Self-Guided, Route BAY B
HISTORIC CHARLESTON WALKING TOUR
[START AND FINISH AT THE CUSTOMS HOUSE]
Customs is a port of entry into a country for international goods in order to control the flow of goods, especially restrictive and prohibited goods, into and out of the country. By 1771, the U.S. Custom Service had outgrown its offices in the Old Exchange Building on East Bay Street. This waterfront site was purchased in 1849 and construction began in 1853. Work stopped because of the Civil War and lack of funds. It was finally finished in 1879. It replaced the Exchange and Provost Dungeon and still serves as Charleston’s Custom House.
From the Customs House, walk south down East Bay Street about two blocks to Vendue Range on your left (across from Queen Street) and follow Vendue Range to the water walkway. Go right on the walkway and continue to the end at Adgers Wharf Way. Take Adgers Wharf Way to East Bay Street. Rainbow Row should be in front of you.
Just one look and you know how this stretch of houses along East Bay Street got its name. This series of row houses, painted in bright colors, date back to about 1740. This is near what was the waterfront district of the city back in the 18th century. The houses were owned by well-off merchants who had stores on the ground floor and lived in the upper floors.
Go north on East Bay Street two blocks to Broad Street. The Old Exchange and Provost Dungeon will on the right.

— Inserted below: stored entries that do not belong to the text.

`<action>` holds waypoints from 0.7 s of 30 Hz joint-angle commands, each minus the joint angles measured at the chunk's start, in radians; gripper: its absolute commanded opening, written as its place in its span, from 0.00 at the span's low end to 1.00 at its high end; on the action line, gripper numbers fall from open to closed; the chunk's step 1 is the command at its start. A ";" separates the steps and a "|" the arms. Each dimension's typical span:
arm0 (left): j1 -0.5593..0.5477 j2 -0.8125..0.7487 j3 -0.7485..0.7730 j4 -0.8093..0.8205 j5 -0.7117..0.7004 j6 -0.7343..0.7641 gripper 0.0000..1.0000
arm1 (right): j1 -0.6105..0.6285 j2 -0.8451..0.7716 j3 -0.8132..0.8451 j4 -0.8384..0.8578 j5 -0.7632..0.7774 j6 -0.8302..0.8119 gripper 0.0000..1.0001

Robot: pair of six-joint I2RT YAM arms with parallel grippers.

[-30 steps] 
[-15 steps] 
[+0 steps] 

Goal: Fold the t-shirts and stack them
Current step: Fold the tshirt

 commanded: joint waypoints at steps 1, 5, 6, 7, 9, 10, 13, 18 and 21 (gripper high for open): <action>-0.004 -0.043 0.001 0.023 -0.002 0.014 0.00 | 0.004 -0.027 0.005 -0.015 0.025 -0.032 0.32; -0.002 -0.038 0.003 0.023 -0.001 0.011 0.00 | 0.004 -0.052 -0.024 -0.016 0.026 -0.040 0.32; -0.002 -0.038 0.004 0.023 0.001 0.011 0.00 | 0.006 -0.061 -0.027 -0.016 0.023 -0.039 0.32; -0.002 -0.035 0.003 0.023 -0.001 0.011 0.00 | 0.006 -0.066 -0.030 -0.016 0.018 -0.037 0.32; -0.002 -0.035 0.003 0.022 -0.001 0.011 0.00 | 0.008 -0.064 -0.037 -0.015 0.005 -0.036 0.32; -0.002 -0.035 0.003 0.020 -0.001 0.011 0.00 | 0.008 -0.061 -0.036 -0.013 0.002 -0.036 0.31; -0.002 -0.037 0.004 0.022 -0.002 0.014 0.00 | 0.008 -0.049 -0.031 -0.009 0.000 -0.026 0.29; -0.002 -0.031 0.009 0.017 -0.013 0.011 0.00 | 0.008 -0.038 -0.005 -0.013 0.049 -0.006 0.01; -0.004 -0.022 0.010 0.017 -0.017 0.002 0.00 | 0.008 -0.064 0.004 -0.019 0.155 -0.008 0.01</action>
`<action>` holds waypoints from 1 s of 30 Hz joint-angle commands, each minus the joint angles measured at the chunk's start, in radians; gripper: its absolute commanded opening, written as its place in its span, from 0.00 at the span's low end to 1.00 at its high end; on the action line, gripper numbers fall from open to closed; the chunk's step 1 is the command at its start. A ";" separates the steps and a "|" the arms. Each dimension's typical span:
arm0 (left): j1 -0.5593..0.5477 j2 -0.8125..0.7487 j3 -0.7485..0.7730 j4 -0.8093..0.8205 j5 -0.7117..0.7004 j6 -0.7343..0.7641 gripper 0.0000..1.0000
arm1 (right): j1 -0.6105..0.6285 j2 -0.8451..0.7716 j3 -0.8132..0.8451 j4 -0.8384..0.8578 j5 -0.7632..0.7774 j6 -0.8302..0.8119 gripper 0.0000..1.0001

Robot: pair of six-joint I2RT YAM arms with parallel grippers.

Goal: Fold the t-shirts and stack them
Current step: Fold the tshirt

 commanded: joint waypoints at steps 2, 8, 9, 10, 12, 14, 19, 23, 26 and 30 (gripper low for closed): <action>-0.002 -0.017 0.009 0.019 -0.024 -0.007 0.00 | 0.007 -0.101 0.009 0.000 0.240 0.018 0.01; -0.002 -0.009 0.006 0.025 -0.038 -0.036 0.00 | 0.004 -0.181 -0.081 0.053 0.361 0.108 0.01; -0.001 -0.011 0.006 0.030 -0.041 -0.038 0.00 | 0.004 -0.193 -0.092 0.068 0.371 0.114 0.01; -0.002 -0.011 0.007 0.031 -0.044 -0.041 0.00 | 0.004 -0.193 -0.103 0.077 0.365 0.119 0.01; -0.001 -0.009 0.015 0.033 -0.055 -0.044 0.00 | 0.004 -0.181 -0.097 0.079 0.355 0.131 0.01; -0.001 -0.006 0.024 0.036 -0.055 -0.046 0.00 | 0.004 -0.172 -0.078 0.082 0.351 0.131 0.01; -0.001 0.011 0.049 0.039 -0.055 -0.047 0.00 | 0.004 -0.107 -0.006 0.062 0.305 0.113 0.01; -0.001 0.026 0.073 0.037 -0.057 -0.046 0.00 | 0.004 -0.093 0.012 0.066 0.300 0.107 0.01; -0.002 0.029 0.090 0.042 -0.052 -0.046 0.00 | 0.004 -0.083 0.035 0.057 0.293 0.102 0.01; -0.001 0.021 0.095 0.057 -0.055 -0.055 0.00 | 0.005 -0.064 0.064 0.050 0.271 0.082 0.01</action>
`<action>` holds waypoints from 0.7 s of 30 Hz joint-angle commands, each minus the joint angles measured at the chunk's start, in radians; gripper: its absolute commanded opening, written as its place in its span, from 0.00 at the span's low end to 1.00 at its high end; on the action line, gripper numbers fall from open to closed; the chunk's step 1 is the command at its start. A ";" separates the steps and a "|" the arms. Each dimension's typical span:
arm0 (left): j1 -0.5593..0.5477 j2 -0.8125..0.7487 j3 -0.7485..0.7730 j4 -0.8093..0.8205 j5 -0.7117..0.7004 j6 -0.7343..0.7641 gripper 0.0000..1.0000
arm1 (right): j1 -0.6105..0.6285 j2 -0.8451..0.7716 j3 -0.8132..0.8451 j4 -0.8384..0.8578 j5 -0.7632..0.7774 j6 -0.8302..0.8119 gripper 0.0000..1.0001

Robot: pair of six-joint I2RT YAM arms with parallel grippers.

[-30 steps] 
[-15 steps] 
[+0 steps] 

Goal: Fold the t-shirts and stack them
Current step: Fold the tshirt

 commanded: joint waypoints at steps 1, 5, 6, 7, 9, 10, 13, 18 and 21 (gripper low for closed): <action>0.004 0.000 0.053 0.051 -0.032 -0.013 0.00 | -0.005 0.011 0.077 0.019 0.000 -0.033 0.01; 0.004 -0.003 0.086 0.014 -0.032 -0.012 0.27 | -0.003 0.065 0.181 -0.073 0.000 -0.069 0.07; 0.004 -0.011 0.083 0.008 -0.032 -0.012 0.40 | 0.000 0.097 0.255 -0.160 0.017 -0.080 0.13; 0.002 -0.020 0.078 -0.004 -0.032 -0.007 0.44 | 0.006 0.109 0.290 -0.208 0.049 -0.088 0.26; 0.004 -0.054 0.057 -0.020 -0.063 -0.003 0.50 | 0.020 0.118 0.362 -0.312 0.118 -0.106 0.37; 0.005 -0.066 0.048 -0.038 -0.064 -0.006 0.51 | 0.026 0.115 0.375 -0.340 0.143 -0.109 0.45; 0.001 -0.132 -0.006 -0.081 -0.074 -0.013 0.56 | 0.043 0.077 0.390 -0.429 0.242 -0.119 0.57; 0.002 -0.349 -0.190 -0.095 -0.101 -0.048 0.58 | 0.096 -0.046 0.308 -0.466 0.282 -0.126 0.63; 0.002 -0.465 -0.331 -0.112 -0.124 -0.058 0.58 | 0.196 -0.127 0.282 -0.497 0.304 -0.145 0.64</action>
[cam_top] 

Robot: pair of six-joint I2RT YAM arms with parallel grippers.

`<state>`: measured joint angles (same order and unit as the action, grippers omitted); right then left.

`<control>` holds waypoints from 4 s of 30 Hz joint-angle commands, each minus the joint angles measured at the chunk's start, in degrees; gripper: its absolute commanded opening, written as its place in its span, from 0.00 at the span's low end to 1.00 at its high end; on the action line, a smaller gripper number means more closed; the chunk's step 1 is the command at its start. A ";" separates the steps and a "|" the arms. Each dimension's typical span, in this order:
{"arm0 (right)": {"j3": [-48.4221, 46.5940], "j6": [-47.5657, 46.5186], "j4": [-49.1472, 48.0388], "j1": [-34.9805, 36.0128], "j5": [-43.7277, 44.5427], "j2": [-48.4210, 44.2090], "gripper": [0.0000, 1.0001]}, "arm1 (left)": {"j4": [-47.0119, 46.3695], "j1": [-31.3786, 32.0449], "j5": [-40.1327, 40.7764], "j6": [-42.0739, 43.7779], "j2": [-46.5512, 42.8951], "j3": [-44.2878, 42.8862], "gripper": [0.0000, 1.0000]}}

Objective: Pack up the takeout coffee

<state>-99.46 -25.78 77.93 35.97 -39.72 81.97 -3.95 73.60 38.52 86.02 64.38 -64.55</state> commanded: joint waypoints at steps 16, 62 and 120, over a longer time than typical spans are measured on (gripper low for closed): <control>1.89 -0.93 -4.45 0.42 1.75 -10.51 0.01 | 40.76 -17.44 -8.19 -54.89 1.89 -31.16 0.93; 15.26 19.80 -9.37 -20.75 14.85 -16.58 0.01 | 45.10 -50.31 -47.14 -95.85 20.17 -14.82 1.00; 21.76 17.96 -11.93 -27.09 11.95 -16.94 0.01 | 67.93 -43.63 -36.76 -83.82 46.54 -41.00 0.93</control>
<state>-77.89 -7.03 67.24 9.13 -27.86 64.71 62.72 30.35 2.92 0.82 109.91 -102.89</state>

This was the last structure erected by the British in Charleston. It is one of only three buildings in the US where the Constitution was ratified. The city’s commercial center was in this area on Bay Street. Public slave auctions were held outside this building and along the adjacent factors’ wharves. Other enterprises included brokers’ offices and a large number of merchants who catered to the maritime trade. Rope, tar, lumber, canvas and nails were kept in good supply. This building originally served as a customs house and a meeting place. Sailing ships arrived with bulk cargo from Europe, while smaller boats and canoes arrived via the local waterways loaded with animal skins, corn and other goods. The Dungeon downstairs was a damp gloomy place where prisoners were held. Today, this building is owned by the Daughters of the American Revolution and is a museum and available for tours.
Go west on Broad Street then right on State Street. Go to Chalmers Street.
Cobblestone Streets on Chalmers Street
This is one of the last remaining cobblestone type streets in Charleston. It is believed that these old stones were used as ballast on ships arriving from England and were discarded upon arrival to make space for cargo for the return voyage to England. These stones were later re-purposed on the roads to minimize mud.
This is the only surviving building in South Carolina that had been used as a slave auction gallery. Leading up to the Civil War, Charleston was a commercial center for the plantation economy. Where there were plantations, there were slaves. The Old Slave Mart was built in 1856 as a result of a city regulation that prohibited public sales of slaves. The Old Slave Mart made it possible for the slave trade to continue in Charleston now that it had been moved to an indoor private location. It only operated for a few years, closing its doors in 1863 in the idle years of the Civil War. Two years later, slavery would be abolished in all the United States.
Built around 1712, the Pink House is believed to be the second oldest remaining structure in Charleston. It never was a house; rather it was a tavern. The Pink House was just one of the structures along cobble-stoned “Chalmers Alley” which was part of the “party” district near the wharfs. It remained a tavern through the 1700s. It has been several different things since then. Some say that the Pink House is haunted.
Go back to State Street and go left to Queen Street. Go right on Queen Street to East Bay Street.